• **EXERCISE**
Each line below must be printed again exactly.

(MATERIAL FOR THIS TASK Opens)

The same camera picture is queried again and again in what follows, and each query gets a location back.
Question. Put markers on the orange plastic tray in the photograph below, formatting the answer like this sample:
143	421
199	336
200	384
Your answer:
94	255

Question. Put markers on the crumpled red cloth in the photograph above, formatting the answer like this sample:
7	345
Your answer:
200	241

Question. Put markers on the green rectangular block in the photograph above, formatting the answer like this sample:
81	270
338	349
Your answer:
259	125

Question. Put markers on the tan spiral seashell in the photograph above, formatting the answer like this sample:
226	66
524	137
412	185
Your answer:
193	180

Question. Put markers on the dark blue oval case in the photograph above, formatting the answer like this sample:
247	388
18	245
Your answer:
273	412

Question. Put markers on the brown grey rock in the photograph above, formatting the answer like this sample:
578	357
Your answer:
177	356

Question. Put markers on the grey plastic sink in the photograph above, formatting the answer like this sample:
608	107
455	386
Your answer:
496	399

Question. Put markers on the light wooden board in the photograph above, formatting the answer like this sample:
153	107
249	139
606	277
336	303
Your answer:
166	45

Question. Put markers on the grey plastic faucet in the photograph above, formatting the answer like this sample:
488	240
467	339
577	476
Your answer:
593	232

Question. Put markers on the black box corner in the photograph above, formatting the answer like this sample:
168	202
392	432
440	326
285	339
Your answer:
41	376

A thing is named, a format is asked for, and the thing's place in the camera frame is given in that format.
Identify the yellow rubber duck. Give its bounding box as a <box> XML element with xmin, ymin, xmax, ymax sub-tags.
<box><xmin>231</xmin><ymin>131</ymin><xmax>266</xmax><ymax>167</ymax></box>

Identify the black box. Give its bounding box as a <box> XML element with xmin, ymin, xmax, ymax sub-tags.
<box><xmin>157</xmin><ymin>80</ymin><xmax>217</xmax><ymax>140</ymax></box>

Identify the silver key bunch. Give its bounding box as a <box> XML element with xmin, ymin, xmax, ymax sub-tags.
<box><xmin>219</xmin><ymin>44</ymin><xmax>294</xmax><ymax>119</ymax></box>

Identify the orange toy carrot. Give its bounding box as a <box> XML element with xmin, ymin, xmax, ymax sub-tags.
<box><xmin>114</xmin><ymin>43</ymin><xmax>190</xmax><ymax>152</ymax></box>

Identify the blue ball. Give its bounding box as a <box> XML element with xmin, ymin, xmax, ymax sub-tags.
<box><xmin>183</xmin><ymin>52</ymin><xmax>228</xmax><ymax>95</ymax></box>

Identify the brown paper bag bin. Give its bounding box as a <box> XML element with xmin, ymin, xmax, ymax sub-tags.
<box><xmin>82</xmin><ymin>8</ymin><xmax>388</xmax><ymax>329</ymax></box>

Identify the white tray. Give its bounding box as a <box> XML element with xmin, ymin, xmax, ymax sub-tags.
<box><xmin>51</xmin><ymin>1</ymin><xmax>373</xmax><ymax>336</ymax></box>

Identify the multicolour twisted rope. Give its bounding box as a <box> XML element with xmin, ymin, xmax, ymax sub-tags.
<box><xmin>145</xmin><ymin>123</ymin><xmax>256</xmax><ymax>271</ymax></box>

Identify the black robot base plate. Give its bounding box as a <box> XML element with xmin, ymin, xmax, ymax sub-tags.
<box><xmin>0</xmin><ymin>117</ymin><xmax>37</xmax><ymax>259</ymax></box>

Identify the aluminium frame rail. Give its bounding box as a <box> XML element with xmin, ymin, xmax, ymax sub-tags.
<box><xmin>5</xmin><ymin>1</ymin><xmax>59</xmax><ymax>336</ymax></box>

(MATERIAL FOR THIS TASK Closes)

• **FINISHED TASK**
The same camera picture is queried again and again in what follows, and each query gets a location back.
Question. Put markers on the orange plastic tray in the photograph below, formatting the answer like this sample:
143	421
199	336
200	384
Your answer:
94	255

Question. Put markers on the crumpled red cloth in the photograph above, formatting the answer like this sample:
7	345
Your answer:
200	241

Question. Put markers on the green rectangular block in the photograph above, formatting the answer like this sample:
81	270
338	349
Your answer:
259	125

Question. Put markers on the tan spiral seashell in the photograph above, formatting the answer like this sample:
226	66
524	137
412	185
Your answer:
193	180

Question. Put markers on the dark blue oval case in the photograph above, formatting the answer like this sample:
247	388
18	245
Your answer:
273	412

Question. Put markers on the brown grey rock in the photograph above, formatting the answer like this sample:
578	357
Your answer:
177	356

Question. Put markers on the grey plastic sink in the photograph above, formatting the answer like this sample:
608	107
455	386
Your answer:
496	399

Question. Put markers on the light wooden board in the photograph above, formatting the answer like this sample:
153	107
249	139
606	277
336	303
Your answer:
166	45

Question. Put markers on the grey plastic faucet in the photograph above, formatting the answer like this sample:
488	240
467	339
577	476
Your answer:
593	232

Question. Put markers on the black box corner in the photograph above, formatting the answer like this sample:
168	202
392	432
440	326
285	339
Your answer:
41	376

A thing is named, a format is asked for, and the thing's place in the camera frame is given in that format.
Identify the yellow rubber duck. Give its bounding box as a <box> XML element with xmin, ymin, xmax, ymax sub-tags.
<box><xmin>231</xmin><ymin>131</ymin><xmax>266</xmax><ymax>167</ymax></box>

Identify the black box. Give its bounding box as a <box> XML element with xmin, ymin, xmax, ymax sub-tags.
<box><xmin>157</xmin><ymin>80</ymin><xmax>217</xmax><ymax>140</ymax></box>

Identify the silver key bunch. Give its bounding box as a <box> XML element with xmin, ymin, xmax, ymax sub-tags.
<box><xmin>219</xmin><ymin>44</ymin><xmax>294</xmax><ymax>119</ymax></box>

Identify the orange toy carrot. Give its bounding box as a <box> XML element with xmin, ymin, xmax, ymax sub-tags.
<box><xmin>114</xmin><ymin>43</ymin><xmax>190</xmax><ymax>152</ymax></box>

Identify the blue ball. Give its bounding box as a <box> XML element with xmin, ymin, xmax, ymax sub-tags.
<box><xmin>183</xmin><ymin>52</ymin><xmax>228</xmax><ymax>95</ymax></box>

Identify the brown paper bag bin. Give its bounding box as a <box> XML element with xmin, ymin, xmax, ymax sub-tags.
<box><xmin>82</xmin><ymin>8</ymin><xmax>388</xmax><ymax>329</ymax></box>

Identify the white tray. Give its bounding box as a <box> XML element with xmin, ymin, xmax, ymax sub-tags.
<box><xmin>51</xmin><ymin>1</ymin><xmax>373</xmax><ymax>336</ymax></box>

Identify the multicolour twisted rope. Give its bounding box as a <box> XML element with xmin, ymin, xmax, ymax sub-tags.
<box><xmin>145</xmin><ymin>123</ymin><xmax>256</xmax><ymax>271</ymax></box>

Identify the black robot base plate. Give its bounding box as a <box> XML element with xmin, ymin, xmax, ymax sub-tags.
<box><xmin>0</xmin><ymin>117</ymin><xmax>37</xmax><ymax>259</ymax></box>

Identify the aluminium frame rail. Give its bounding box as a <box> XML element with xmin, ymin, xmax, ymax sub-tags.
<box><xmin>5</xmin><ymin>1</ymin><xmax>59</xmax><ymax>336</ymax></box>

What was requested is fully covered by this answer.